■ **Work order**: Which lines below fall between the one containing "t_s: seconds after" and the one containing "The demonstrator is"? Repeat them exactly, counting both of those lines, and add nothing else.
********************
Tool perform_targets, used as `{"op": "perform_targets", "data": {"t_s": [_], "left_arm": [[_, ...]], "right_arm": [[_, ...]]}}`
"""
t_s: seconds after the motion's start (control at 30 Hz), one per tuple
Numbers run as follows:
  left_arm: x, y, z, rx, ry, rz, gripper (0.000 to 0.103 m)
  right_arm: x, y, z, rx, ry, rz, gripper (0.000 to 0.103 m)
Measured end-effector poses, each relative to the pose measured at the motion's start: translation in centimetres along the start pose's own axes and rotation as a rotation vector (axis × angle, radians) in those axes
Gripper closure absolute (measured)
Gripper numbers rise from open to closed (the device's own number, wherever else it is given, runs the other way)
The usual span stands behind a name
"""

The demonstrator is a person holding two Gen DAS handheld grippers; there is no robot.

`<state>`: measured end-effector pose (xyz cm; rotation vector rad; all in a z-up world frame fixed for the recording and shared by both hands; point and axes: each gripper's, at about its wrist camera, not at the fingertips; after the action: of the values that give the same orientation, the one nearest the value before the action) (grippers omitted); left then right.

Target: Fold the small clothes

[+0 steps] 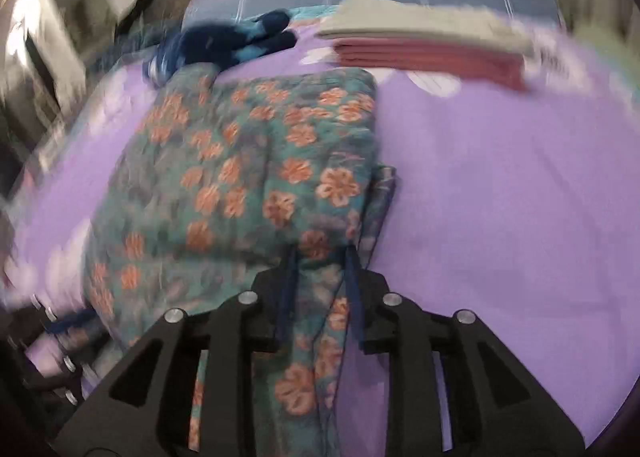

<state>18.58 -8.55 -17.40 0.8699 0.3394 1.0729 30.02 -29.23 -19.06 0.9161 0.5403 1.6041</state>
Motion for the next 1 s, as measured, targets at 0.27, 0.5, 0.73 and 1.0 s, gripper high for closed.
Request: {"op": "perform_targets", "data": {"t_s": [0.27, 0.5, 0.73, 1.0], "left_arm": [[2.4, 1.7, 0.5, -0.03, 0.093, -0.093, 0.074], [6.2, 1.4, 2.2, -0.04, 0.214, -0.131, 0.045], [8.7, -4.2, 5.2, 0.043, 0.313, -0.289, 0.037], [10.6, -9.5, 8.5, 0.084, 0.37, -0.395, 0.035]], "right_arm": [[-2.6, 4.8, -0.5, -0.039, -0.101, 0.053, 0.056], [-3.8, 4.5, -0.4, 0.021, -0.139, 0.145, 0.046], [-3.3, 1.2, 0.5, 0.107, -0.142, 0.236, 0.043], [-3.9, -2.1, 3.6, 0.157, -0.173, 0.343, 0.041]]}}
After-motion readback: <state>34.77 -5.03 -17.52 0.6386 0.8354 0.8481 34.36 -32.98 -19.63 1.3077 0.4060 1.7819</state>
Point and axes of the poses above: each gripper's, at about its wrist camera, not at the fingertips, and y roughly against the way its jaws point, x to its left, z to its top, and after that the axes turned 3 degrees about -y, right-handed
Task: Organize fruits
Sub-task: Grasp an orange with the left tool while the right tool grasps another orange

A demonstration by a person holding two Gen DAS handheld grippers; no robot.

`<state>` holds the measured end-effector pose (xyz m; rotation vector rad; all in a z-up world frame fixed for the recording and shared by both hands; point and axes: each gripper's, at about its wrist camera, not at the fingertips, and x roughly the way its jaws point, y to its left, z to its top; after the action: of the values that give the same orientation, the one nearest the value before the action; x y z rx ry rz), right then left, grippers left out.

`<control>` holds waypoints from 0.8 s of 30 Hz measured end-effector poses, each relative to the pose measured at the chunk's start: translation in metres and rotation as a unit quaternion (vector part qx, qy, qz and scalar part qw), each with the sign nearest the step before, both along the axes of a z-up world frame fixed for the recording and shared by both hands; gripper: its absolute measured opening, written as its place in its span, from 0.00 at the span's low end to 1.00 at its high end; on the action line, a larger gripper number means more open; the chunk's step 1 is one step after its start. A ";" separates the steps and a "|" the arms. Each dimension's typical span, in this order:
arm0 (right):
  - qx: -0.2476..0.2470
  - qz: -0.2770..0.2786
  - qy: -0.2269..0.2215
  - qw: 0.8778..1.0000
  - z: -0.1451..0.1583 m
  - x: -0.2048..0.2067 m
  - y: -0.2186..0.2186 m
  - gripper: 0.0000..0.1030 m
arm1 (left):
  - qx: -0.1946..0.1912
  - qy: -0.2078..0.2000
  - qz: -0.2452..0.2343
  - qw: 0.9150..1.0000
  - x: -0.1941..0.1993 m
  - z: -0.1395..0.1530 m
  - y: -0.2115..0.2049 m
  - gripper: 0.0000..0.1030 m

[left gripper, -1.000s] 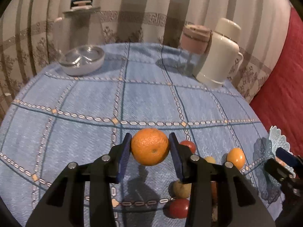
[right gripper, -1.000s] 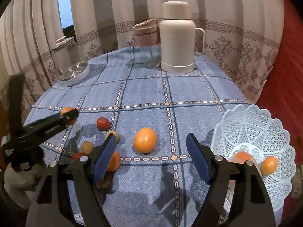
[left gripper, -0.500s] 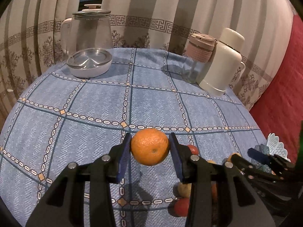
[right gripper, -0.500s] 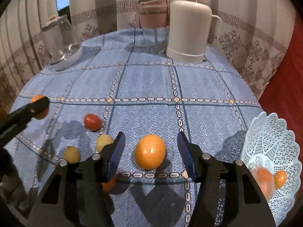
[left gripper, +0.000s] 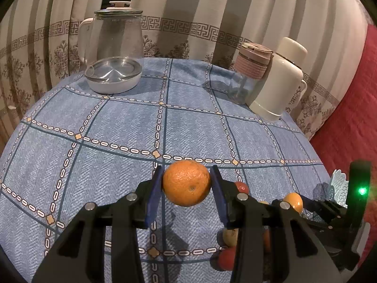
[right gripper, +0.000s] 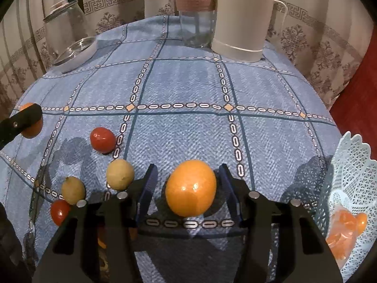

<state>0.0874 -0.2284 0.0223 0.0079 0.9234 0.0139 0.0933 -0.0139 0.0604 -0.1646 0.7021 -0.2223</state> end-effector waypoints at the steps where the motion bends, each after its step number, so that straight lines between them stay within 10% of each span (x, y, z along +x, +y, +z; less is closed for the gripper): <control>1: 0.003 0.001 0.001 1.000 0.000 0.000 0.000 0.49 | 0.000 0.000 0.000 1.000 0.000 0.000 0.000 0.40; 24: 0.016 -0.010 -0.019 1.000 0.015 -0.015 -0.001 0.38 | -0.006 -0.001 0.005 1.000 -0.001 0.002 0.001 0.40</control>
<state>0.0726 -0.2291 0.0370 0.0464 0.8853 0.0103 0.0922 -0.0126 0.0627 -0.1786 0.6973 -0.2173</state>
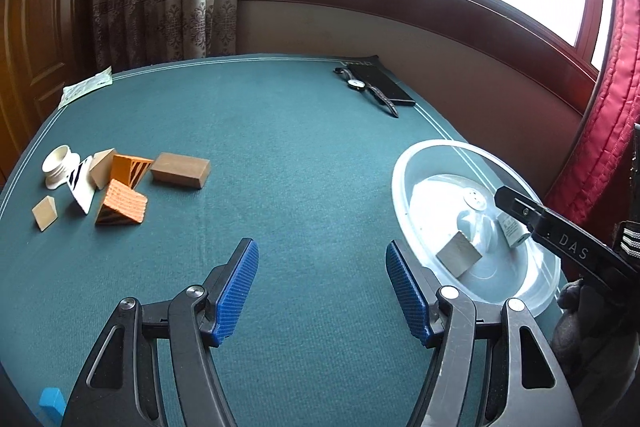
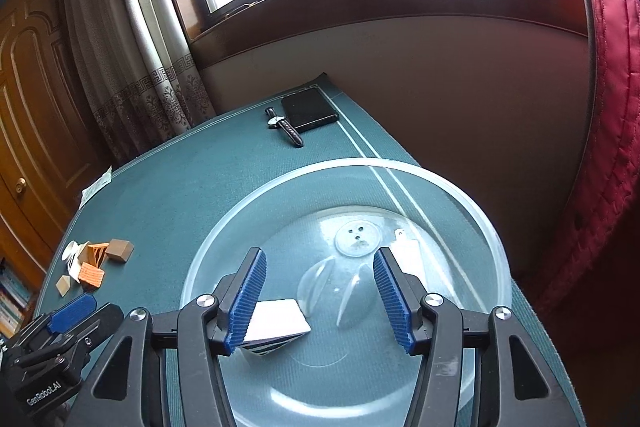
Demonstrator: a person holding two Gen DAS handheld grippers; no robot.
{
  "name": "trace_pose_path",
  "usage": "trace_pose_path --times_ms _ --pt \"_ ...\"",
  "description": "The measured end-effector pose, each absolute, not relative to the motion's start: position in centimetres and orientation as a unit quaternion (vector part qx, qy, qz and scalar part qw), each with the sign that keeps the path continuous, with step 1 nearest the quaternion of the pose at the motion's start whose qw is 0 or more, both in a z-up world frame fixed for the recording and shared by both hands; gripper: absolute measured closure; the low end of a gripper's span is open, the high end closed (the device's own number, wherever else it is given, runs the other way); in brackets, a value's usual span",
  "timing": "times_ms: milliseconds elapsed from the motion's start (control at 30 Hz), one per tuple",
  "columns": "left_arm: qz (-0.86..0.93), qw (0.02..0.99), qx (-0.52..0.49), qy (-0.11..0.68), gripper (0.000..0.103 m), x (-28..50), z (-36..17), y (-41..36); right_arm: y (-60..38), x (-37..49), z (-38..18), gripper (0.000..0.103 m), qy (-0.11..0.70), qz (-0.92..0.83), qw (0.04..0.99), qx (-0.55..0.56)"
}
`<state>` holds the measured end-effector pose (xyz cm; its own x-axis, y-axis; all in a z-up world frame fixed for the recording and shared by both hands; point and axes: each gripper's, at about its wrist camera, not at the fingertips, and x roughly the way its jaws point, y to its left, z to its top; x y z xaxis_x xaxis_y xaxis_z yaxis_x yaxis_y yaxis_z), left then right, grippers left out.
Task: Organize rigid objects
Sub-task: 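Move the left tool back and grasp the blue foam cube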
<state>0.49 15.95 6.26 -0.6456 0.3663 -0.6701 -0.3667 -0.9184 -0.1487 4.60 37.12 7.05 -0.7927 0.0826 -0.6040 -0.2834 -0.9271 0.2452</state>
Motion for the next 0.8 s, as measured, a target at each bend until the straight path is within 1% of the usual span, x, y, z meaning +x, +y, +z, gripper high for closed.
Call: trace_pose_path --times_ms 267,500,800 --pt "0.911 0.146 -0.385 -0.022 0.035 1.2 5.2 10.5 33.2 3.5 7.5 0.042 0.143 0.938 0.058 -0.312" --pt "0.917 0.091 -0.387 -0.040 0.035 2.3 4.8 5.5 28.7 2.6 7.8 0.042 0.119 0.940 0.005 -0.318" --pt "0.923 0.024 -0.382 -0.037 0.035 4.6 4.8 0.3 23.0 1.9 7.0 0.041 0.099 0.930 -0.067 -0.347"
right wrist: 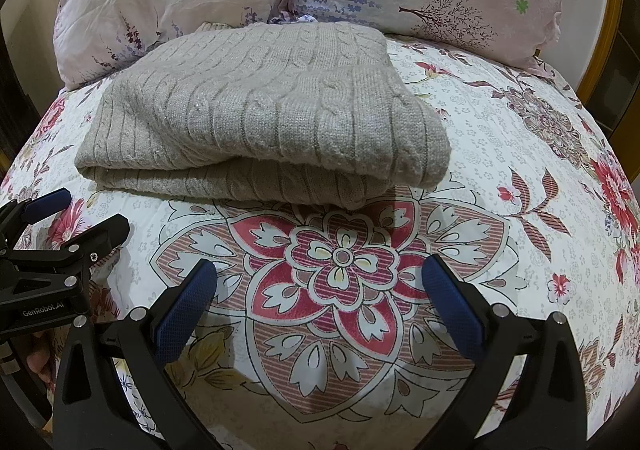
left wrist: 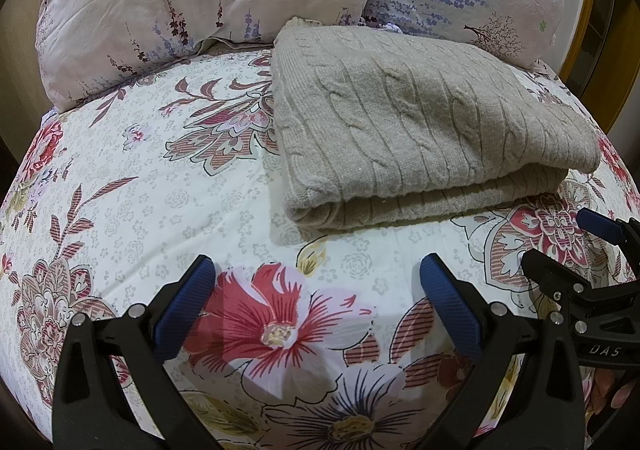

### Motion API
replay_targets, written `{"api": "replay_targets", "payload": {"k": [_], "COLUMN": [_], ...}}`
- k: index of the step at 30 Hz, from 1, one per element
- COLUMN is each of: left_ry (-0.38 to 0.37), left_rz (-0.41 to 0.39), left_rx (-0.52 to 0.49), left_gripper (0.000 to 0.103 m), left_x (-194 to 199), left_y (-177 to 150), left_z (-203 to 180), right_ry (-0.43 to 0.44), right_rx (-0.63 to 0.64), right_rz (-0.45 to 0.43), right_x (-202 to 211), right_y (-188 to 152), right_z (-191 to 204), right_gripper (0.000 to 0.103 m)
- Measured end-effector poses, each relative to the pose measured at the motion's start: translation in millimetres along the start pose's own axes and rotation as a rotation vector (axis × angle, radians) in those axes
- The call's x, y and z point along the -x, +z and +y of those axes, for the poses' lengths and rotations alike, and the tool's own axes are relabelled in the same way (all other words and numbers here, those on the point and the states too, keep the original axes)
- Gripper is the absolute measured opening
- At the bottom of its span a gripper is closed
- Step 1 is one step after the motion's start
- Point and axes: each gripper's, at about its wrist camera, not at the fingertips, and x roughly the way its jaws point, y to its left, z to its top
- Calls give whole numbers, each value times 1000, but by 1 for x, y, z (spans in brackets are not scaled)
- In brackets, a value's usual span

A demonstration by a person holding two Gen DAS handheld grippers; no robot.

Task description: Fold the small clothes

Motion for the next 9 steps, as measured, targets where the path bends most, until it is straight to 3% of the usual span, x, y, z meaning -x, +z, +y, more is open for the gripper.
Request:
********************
■ **Answer below**:
t_s: seconds after the motion's start (control at 30 Hz), one per tuple
Numbers run as follows:
  left_arm: x, y, z, rx, ry, rz, gripper (0.000 to 0.103 m)
  right_arm: x, y, z, rx, ry, rz, gripper (0.000 to 0.103 m)
Measured end-effector poses, each relative to the pose measured at the motion's start: translation in centimetres along the start pose's own axes and rotation as a rotation vector (axis × angle, radians) in those axes
Gripper closure absolute (measured)
Gripper numbers rise from open to closed (the device's own number, wherever else it is given, runs the other way)
The usual span stands behind a name
"""

The demonstrator is a person holding two Gen DAS handheld grippers; there is no robot.

No more output is needed for this exercise.